I’m pretty sure that I’ve been to every Comment Award over the last decade. I’ve lurked around in a ‘family hold back’ kind of way as a longstanding member of the Editorial Intelligence team and observed the commentators and opinion makers in work/play mode – hopefully much less creepily than that sounds.
It’s not an exaggeration to say that the atmosphere of each award was a fascinating barometer of the state of comment/opinion piece journalism of the time. The first few years of awards were full of buzzy excitement and in the years that followed we saw the awards embrace the bloggers, the online magazines and the tweeters. Many of the commentators were forced out of any smugness and complacency (and there was definitely some) by the challenges of an ever-growing non-print readership. Some of them also became bloggers, wrote for online magazines and tweeted like mad. The sensitivities of the commentators and their editors increased year by year and reflected a changing demographic of people not only reading opinions but wanting to make their opinions heard. The startlingly controversial nature of the awards of autumn 2018 mirrored our nervy and divided country, dominated by uncertain and temperamental Brexit politics.
It seemed like a natural end to the ei Comment Awards. Julia told the Standard’s Londoner Diary, ‘I realise the law of diminishing returns with running awards … and I am closing this chapter.’ She said it was a ‘sign of the times’ that the 2018 awards had been so inflammatory, and that ‘every awards ceremony now has to spend a lot of time firefighting as well as doing its business’.

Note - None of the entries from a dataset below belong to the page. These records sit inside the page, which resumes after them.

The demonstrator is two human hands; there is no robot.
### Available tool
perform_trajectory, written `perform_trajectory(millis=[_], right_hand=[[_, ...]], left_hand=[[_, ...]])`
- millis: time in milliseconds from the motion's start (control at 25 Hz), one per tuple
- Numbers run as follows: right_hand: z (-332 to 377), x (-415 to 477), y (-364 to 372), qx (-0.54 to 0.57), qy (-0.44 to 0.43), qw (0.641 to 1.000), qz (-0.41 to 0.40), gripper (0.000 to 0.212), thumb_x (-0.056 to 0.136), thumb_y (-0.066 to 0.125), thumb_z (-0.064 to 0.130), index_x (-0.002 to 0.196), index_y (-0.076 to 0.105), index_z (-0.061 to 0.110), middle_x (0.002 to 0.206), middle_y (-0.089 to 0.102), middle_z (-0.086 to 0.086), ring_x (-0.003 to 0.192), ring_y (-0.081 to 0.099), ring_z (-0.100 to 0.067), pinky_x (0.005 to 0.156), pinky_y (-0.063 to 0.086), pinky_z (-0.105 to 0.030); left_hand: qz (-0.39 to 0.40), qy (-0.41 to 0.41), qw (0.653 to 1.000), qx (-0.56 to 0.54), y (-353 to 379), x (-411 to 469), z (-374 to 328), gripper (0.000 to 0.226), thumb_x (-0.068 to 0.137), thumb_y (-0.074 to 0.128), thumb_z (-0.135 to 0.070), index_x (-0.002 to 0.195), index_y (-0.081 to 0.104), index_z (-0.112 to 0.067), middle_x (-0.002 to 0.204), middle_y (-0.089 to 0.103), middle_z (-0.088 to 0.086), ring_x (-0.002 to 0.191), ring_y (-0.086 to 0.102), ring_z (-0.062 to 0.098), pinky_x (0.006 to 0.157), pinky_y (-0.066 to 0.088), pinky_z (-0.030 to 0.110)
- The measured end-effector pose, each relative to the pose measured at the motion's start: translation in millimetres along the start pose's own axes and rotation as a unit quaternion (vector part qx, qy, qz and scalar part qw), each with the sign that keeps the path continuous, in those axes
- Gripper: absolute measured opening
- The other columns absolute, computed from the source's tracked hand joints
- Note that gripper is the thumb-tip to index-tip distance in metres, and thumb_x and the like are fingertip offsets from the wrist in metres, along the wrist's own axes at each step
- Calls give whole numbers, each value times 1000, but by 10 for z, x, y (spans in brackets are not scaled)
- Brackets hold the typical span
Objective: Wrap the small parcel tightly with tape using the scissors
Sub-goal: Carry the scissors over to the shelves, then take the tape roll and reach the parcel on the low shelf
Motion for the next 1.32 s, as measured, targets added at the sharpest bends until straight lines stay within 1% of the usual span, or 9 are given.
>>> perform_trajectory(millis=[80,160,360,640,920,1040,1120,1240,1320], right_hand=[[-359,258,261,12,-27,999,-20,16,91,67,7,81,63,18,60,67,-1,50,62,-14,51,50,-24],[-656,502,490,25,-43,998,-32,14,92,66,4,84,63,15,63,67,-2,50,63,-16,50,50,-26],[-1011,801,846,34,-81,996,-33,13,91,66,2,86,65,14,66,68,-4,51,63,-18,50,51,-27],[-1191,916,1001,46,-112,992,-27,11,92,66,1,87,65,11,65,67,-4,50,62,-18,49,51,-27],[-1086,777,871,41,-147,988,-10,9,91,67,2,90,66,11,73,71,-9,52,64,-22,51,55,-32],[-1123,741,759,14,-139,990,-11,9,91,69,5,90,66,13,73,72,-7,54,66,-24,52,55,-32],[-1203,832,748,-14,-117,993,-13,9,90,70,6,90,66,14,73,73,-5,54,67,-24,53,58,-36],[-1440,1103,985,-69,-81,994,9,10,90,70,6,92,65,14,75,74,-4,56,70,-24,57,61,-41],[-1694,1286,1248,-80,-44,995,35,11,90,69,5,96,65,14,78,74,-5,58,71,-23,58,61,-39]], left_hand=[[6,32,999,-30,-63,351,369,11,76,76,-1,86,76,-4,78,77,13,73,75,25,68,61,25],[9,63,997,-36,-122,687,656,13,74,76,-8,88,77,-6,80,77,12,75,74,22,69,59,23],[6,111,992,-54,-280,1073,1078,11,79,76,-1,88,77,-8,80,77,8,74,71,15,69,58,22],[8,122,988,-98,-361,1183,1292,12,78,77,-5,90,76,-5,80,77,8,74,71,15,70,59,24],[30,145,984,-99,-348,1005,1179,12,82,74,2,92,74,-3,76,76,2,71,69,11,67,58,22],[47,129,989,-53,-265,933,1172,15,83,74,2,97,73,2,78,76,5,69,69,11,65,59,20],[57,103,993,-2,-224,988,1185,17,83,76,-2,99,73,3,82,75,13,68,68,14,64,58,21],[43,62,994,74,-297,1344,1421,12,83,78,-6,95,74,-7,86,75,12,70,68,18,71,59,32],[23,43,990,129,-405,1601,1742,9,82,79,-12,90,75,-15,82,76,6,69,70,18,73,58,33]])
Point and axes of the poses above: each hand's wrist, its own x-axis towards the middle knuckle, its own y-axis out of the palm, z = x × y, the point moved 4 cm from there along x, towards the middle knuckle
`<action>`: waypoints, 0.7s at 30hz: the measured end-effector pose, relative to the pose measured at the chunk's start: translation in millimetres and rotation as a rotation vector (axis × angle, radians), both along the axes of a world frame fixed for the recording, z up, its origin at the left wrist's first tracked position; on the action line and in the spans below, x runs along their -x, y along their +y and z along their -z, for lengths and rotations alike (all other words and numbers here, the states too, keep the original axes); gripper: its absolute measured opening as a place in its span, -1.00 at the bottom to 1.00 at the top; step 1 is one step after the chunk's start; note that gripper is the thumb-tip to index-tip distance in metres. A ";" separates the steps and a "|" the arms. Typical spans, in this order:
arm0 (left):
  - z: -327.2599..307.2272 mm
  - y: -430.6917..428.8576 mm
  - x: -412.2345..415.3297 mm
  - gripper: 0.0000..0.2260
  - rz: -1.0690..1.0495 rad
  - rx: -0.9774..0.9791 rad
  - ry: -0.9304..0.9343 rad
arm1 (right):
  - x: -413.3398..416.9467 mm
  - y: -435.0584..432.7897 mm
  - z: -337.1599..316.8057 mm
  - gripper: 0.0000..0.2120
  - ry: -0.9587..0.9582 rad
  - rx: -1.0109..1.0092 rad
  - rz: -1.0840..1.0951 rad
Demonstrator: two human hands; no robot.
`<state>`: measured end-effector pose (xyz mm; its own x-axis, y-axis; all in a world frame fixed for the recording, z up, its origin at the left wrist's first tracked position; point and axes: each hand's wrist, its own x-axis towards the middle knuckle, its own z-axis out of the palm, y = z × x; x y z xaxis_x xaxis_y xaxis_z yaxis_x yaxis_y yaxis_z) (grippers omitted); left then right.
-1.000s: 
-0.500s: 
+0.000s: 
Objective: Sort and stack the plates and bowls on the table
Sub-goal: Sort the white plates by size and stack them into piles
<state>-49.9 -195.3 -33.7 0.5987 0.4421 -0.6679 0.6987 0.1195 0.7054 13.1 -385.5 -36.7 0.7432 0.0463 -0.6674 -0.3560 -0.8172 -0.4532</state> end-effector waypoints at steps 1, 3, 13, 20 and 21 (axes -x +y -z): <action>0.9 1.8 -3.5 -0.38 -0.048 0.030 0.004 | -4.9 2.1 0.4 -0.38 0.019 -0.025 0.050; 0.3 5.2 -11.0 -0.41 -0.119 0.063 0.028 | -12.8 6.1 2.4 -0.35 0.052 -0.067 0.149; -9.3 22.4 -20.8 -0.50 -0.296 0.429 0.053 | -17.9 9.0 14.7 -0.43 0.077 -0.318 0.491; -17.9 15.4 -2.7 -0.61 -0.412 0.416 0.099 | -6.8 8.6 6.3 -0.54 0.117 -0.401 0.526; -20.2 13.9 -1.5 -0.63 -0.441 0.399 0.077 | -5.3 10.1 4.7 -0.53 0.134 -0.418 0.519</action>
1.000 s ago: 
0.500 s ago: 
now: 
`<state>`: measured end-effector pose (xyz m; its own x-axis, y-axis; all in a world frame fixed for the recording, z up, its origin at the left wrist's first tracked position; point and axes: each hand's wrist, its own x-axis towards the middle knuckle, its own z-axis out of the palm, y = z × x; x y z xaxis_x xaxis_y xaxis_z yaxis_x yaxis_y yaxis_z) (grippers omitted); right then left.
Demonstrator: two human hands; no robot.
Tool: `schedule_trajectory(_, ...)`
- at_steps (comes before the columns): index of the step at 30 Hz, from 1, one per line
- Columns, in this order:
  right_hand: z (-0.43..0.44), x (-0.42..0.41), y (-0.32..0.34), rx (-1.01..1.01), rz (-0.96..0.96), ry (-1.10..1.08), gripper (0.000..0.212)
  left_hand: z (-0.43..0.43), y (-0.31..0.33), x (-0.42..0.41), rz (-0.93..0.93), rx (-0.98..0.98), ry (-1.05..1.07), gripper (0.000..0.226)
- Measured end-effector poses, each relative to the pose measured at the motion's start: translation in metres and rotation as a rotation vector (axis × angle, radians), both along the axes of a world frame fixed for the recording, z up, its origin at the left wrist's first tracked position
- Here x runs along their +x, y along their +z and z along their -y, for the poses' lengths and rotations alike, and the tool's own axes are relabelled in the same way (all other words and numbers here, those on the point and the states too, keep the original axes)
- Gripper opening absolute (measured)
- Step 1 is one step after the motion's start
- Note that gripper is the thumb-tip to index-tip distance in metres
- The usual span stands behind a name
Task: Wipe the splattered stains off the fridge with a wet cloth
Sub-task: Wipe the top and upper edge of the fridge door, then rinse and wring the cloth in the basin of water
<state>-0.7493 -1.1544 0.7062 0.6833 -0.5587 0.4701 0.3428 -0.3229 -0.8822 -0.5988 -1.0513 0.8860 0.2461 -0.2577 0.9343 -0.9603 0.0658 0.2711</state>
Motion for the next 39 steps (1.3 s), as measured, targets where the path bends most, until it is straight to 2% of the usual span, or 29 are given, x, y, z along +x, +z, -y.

In order to mark the end of what had been a decade of Comment Awards, we decided to put together a slim book of ‘comment about comment’ from some of the best writers and thinkers we know. The brief was loose and so the essays were diverse, some diving head-on into the controversies and sensitivities that had made the recent awards so temperamental. The contributors were enthusiastic to be part of something tangible to honour the awards and to value the importance of comment itself. I had to do very little nagging to get copy in on time. I edited Commentland and whitefox published it, with our brilliant designer Hayden Brown creating the cover. It was a great publishing experience and ei are very proud of this good-looking book, which acts as an elegant full-stop to a fascinating and challenging time.